FC Lorient : Montassar Talbi devrait hériter du brassard laissé vacant par Laurent Abergel, parti à Nice. Mais avant de se projeter, le défenseur tunisien attend des garanties sur l’avenir du club, désormais propriété unique de l’Américain BKFC depuis janvier 2026.
Un nouvel actionnaire, un projet encore flou
À 28 ans, Talbi entame sa cinquième saison à Lorient. Une longévité rare dans un effectif largement dégraissé chaque mercato, et qui lui vaut aujourd’hui d’être pressenti comme le successeur naturel de Laurent Abergel au brassard. Mais quand Loïc Féry évoquait au début de l’été une possible prolongation de son défenseur central, le principal intéressé n’a pas fermé la porte, sans non plus s’emballer.
« C’est sûr, je n’ai jamais fermé la porte. Au contraire, je suis toujours à l’écoute. On a eu des premières discussions qui n’ont pas forcément abouti », confie-t-il à Ouest-France. Le mercato lorientais, dit-il, reste « assez compliqué pour tout le monde, assez agité », entre priorités multiples et transition capitalistique.
Depuis janvier 2026, BKFC est l’unique actionnaire du club. Une donnée que Talbi place directement dans l’équation de son avenir : « Il y a aussi un nouvel actionnaire à Lorient. J’aimerais bien voir le projet, qu’il soit un tout petit peu plus clair pour pouvoir se projeter dedans » . Il tempère aussitôt en saluant le discours affiché par la nouvelle direction : « On veut garder cette identité de club, de la région. C’est le premier message qui est ressorti, donc c’est très intéressant ».
Le brassard, un rôle plus qu’un symbole au FC Lorient
Sur le plan sportif, la question du capitanat occupe une bonne partie de l’entretien. Talbi refuse de dramatiser l’héritage de Laurent Abergel, tout en reconnaissant le poids symbolique du numéro 6 parti à l’OGC Nice : « Laurent a été un capitaine emblématique. Il représentait ce club, cette ville. Ce n’est pas rien ». Sa méthode reste la même, brassard ou pas : « Je vais rester le même, lucide, très humble, et continuer à faire ce que je fais bien ».

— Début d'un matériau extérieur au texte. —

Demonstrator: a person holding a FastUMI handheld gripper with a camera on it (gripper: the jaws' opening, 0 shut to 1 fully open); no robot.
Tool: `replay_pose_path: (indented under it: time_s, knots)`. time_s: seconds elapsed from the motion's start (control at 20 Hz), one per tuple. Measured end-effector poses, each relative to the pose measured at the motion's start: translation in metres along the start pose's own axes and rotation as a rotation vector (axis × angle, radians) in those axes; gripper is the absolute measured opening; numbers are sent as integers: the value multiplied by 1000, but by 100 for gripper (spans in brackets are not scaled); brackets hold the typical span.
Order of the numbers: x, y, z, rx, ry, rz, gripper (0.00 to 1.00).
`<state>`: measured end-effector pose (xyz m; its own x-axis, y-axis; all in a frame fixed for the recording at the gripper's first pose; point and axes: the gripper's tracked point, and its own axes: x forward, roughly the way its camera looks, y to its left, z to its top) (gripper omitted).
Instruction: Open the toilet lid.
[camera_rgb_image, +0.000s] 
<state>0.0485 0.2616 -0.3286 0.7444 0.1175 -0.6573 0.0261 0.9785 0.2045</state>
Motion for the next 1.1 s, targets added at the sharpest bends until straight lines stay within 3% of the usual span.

Le défenseur insiste sur la dimension collective plutôt qu’individuelle du rôle. Accompagner les jeunes, prendre la parole au bon moment dans le vestiaire, sans forcer le trait : « Il ne faut pas faire trop de bruit trop longtemps. Mais tout simplement parler au bon moment ». Une philosophie héritée, selon lui, de Régis Le Bris, qui imposait déjà cet exercice de prise de parole aux cadres du groupe dès son arrivée au club.
Une Coupe du monde à digérer avant Nice
L’entretien revient aussi sur l’été compliqué de l’international tunisien, éliminé prématurément au Mondial avec la Tunisie (12 buts encaissés en trois matches). Un rendez-vous manqué qu’il ne cache pas avoir eu du mal à digérer : « Tu prépares une compétition qui est censée être le meilleur moment de ta carrière. Et on est passé au travers, tout simplement ».
La préparation décalée qui a suivi s’est ressentie physiquement. Talbi dit avoir mis du temps à retrouver le rythme, avant de boucler 90 minutes complètes lors du dernier match amical, une étape qu’il juge décisive avant le déplacement à Nice ce week-end.
FC Lorient : Ambitions personnelles et rêve européen
Sur le fond, le joueur ne cache pas son ambition à moyen terme. Costaud dans une saison passée qu’il juge parmi les plus abouties de sa carrière (29 matches de Ligue 1, 2 de Coupe de France), il ne ferme la porte à rien : « Dire non, ce serait un mensonge. Je suis très ambitieux, je ne l’ai jamais caché. Pourquoi pas atteindre des clubs qui jouent les compétitions européennes ? ».
En attendant, l’urgence reste contractuelle et sportive à la fois. Sous contrat un an de plus avec Lorient, Talbi assure ne pas se projeter sur un possible départ hivernal, tout en admettant que « l’économie dans le football français est assez difficile ». Le club et l’homme avancent, pour l’instant, sur la même ligne d’incertitude.